1. when looking for a certain toy, he goes from room to room with his hands outward saying hmmmm, and then when the toy is not within view he puts his hands to his hips and lets out one last hmmm.

2. races around the house trying out new styles of running. Last night his run of choice was with one hand (the left one) way up high in the air, while his right hand cupped his elbow, as if to help that left hand get higher.

3. does crazy dances (a video soon to come) to make his sister laugh, us laugh, or just to make himself laugh.

4. Grabs his penis when he has to go pee, races to his potty, sits, pees, and then races to wherever we are and says in the funniest ways, "YEH BABY>>>PEE PEE in the the POTTY!"

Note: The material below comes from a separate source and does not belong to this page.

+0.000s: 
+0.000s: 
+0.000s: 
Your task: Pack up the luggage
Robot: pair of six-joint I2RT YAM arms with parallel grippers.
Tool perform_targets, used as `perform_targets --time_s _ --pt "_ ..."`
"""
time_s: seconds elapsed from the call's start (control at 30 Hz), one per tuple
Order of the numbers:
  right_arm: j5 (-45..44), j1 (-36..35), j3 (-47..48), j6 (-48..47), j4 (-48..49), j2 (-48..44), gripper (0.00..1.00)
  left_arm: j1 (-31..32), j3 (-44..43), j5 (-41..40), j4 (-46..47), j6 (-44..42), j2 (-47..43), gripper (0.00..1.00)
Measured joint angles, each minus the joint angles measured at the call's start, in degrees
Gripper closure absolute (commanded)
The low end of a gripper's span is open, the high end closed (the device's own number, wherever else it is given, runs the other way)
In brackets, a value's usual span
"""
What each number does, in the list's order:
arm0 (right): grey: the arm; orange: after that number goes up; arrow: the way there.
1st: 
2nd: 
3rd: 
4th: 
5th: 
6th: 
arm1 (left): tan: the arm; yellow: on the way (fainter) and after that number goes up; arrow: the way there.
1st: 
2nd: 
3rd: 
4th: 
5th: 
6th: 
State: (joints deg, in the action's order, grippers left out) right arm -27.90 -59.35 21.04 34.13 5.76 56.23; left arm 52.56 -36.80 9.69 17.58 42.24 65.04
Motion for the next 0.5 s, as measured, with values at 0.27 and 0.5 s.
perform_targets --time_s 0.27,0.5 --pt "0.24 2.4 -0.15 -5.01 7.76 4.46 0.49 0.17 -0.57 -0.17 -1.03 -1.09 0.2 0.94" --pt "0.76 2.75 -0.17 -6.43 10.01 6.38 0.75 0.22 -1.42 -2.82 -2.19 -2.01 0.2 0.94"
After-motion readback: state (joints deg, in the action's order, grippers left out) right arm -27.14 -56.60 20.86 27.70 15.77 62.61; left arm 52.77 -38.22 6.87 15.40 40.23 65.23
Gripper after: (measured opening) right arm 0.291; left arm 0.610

5. When he does wear a diaper and needs to be changed he likes to walk all over the house finding the best spot to  get changed (I always think of a dog looking for a place to pee), and then when he finds the perfect place he says..."right that" and lies down.

6. The way he walks is great. His right arm swings side to side while his left arm is on his hip, we are starting to think the right arm gives him momentum, while the left gives him balance.

7. He spends a lot of the time leaf-blowing, which means he holds the vacuum attachment just like the guys to that blow leaves around our condo. He makes the exact sound and takes his job very seriously.

8. He is talking more and more everyday, saying things like....hike now....or mama pa char char ride mo mo (which translates into: lets got to grandma and grandpas to ride charlie motorcycle.

I am sure there is so much more I can't seem to pull up right now, but I guess the point is to share with you how much in love I am with my son. Of course I have moments and days where I think in my head: holy shit, this is hard, I am tired and about to loose my cool. But my favorite moto is fake it until you make it. So I continue to smile and act sweet and understanding while I pull myself together. There were two times while in Lake Tahoe where charlie was kinda freaking out. Both times he was exausted and rather than feeling frustrated myself I felt this overwhelming sense of compassion and empathy for my little guy who was too tired to function. It was a touching experience and I try to draw on those feelings everytime he has a meltdown.
Anyway sorry for the ramble. If you haven't hung out with this little work of art recently, drop by for a visit. His expressions, sound effects, words, thrist for life, dance moves and pure silliness will melt your heart.